In Nashville, pregnant women were given radioactive mixtures. In Cincinnati, some 200 patients were irradiated over a period of 15 years. In Chicago, 102 people received injections of strontium and caesium solutions. In Massachusetts, 57 developmentally disabled children were fed oatmeal laced with radioactive tracers in an experiment sponsored by MIT and the Quaker Oats Company. In none of these cases were the subjects informed about the nature of the procedures, and thus could not have provided informed consent.[3]
In the book these stories are interwoven with details of more well-known radiation experiments and accidents. These include: U.S. soldiers deliberately exposed to nuclear bomb blasts; families who lived downwind from atomic tests; radiation exposure in the Marshall Islands; and the Japanese Lucky Dragon trawler caught in the fallout from a massive hydrogen bomb blast in 1954.[3]

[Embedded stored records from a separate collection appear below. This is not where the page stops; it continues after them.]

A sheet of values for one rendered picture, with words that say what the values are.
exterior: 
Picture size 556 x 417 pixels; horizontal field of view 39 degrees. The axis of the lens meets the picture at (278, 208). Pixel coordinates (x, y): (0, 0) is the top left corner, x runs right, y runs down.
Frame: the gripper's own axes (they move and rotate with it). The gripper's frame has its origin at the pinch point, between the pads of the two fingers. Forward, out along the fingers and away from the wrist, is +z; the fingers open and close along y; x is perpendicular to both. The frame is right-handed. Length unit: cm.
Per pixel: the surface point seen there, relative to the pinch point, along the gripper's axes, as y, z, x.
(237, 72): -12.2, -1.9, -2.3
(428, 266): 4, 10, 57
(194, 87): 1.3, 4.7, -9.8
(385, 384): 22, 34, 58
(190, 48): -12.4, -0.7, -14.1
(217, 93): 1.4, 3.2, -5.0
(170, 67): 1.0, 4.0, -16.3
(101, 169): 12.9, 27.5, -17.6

The government covered up most of these radiation mishaps until 1993, when President Bill Clinton ordered a change of policy and federal agencies then made available records dealing with human radiation experiments. The resulting investigation was undertaken by the president’s Advisory Committee on Human Radiation Experiments, and it uncovered much of the material included in Welsome's book. The committee issued a controversial 1995 report which said that "wrongs were committed" but it did not condemn those who perpetrated them.[3] The final report came out on October 3, 1995, the same day as the verdict in the O.J. Simpson case, when much of the media's attention was directed elsewhere.
Jonathan D. Moreno was a senior staff member of the committee. He wrote the 1999 book Undue Risk: Secret State Experiments on Humans, which covers some of the same ground as The Plutonium Files.[7]